出入口の脇の壁際で、森谷さんは立ち止まった。
「……あの」
もじもじして、指を絡ませている。飼い主の様子を窺う子犬のよう。つまり、めちゃめちゃ可愛い。
「……お会いできてうれしかったです」
「あ、ありがとうございます」
感謝するのも返しとしておかしい。けれど、俺が彼女の心の中にいることには、絶対感謝しておきたかった。
「それでは、また――」
「あ、朝也さんいた。どこにいたのさ、も……」
背後からの声。振り向くと、伊月が俺の後ろに立っていた。
「あっ……」
「えっ……」
「へっ……」
三つの声が重なった。キョトンとしている伊月と森谷さん。
俺は跳ね上がった心臓をなんとか制する。
「えと、あ、彼女は――」
「以前お話してた、一緒に暮らしてる方ですか?」
にこやかな表情に戻る森谷さん。あわてて合わせる。
「その、そうです。えと」
「深見伊月と言いま、申します」
伊月は前に出て俺に並び、頭を下げた。その顔は神妙というより無表情だった。
「私、森谷夕紀と申します。浅井さんと一緒の職場で働かせていただいてます。実は、お話だけは伺ってまして」
「……うち、わたしも職場でのお話は聞き、伺ってます」
たどたどしい敬語の中にトゲを感じ、俺は反射で苦笑していた。
もっと笑えるだろ、お前は。
「……なんかびっくりしちゃいました」
「え」
森谷さんの言葉に、伊月はほんの少し顔を崩した。
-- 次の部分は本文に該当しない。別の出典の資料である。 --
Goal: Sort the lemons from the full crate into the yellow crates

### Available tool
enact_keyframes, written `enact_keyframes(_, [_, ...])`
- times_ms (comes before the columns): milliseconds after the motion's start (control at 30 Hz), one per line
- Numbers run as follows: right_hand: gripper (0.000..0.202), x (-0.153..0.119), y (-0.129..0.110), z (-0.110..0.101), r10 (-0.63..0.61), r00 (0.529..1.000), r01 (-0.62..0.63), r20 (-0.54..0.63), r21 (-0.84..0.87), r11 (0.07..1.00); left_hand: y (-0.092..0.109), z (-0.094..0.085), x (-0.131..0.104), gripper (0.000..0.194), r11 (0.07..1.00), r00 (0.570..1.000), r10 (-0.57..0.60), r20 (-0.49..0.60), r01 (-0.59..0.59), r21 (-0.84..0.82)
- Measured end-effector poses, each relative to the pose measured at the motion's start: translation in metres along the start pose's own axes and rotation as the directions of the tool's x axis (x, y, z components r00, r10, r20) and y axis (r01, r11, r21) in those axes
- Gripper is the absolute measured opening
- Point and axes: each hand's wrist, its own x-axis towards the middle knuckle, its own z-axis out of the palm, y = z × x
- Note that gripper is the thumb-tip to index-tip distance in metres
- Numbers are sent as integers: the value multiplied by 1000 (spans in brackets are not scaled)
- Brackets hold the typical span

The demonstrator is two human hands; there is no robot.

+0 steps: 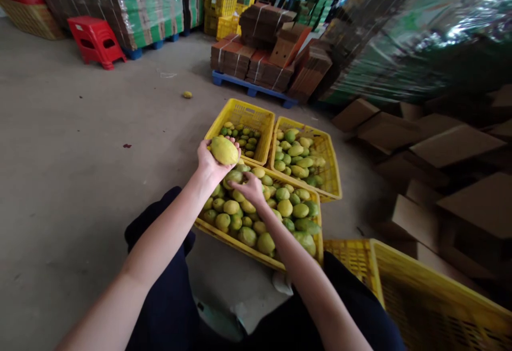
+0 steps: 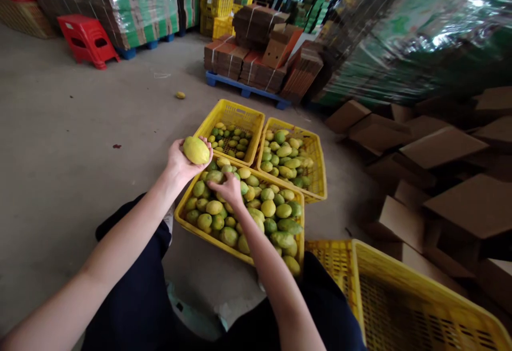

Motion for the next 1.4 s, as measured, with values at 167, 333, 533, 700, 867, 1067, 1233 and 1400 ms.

眉の力が抜けたように見えた。
「お話で聞いてるより、ずっとかわいいなって思って。すみません急に」
「……それはどうも、ありがとうございます」
「それでは長居も失礼ですので。まだ早いかもしれないですけど、お休みなさい」
「は、はい。ではまた月曜日」
にこやかな顔のまま、森谷さんは手を振って店を後にした。俺も手を振って返し、伊月は軽く頭を下げた。
「……はぁ」
あからさまに、伊月の肩の力が抜けていくのが分かった。
「……しっかりしなよ。駅まで送っていくところでしょここ」
そして、俺に向けて眉を顰めた。
「ていうか、どこにいたんだよ」
「うちもトイレに行きたくなって。女子トイレは二階じゃん? で、用足して戻ってきたら朝也さんいなくて。とりあえず一階でスタンバってたの」
「ああ、すれ違ってたのか。ごめん」
「それより早く行ったら? まだ間に合うじゃん」
「……いいよ。別れのあいさつまでしたし、駅もすぐそこだし。それに、今日はお前を付き合わせてるから」
「……やっぱり、朝也さんって感じ」
伊月は出入口向かって歩き出す。
「例の同僚さんでしょ」
俺は伊月から一歩下がってついていく。
「……きれいな人だね。おっぱいもおっきくてさ。朝也さんのこと大好きって感じ」
「なんだそれ。容姿はともかく、一目見ただけだろ」
「見ればわかるよ。それに性格も最高じゃん」
「最高な性格ってなんだよ」
「うちのことお世辞でも褒めてくれてさ。……うちは、お世辞でも褒められなかった。地味なだけで、めちゃくちゃ美人だったの、すぐ分かったのに」
言いながら、伊月は両腕を広げた。俺に並ばれるのを拒むように。